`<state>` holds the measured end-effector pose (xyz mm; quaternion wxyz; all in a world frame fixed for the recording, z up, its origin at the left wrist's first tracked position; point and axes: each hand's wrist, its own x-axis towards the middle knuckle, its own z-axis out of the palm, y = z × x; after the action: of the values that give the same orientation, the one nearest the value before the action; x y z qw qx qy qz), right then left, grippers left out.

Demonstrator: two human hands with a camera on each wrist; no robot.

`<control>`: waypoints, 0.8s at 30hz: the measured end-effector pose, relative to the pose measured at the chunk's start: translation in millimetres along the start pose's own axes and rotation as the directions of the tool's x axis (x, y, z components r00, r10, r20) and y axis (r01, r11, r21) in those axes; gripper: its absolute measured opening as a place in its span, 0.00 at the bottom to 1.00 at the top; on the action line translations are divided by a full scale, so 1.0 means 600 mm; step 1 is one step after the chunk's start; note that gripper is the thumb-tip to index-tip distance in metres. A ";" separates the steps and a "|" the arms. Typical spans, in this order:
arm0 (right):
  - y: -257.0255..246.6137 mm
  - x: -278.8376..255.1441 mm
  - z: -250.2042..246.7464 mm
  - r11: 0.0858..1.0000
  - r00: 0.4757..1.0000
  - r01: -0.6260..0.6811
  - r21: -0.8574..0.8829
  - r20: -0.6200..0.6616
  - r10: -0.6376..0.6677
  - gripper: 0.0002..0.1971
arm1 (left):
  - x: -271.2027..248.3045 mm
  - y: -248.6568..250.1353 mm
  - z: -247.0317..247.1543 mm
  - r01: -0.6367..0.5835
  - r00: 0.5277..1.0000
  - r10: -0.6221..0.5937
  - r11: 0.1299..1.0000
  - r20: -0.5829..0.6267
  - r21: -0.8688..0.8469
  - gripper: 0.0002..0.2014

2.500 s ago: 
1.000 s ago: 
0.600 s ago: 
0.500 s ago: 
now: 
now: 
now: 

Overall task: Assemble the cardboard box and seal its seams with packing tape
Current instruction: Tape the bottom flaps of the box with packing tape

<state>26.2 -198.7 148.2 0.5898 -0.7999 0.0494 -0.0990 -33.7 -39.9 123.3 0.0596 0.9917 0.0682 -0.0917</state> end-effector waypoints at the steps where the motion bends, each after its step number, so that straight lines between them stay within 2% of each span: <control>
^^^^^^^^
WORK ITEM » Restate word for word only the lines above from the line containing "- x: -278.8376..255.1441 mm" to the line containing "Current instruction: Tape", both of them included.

RESULT FOR THIS EXERCISE »
  - x: -278.8376..255.1441 mm
  - z: -250.2042..246.7464 mm
  - r11: 0.0858..1.0000
  - r00: 0.4757..1.0000
  - r01: -0.6260..0.6811
  - r21: -0.8574..0.8829
  - r20: -0.6200..0.6616
  - r10: -0.6376..0.6677
  - gripper: 0.0002..0.1971
arm1 (left):
  - x: -271.2027..248.3045 mm
  - y: -248.6568..250.1353 mm
  - z: -247.0317..247.1543 mm
  - r01: -0.6367..0.5835
  - r00: 0.5277..1.0000
  - r10: -0.6221..0.5937
  - r11: 0.1299..1.0000
  - r20: -0.5829..0.6267
  - r21: -0.8688..0.8469
  - gripper: 0.0002..0.2014

2.500 s ago: 
1.000 s ago: 
0.600 s ago: 
0.500 s ago: 
now: 
now: 
now: 

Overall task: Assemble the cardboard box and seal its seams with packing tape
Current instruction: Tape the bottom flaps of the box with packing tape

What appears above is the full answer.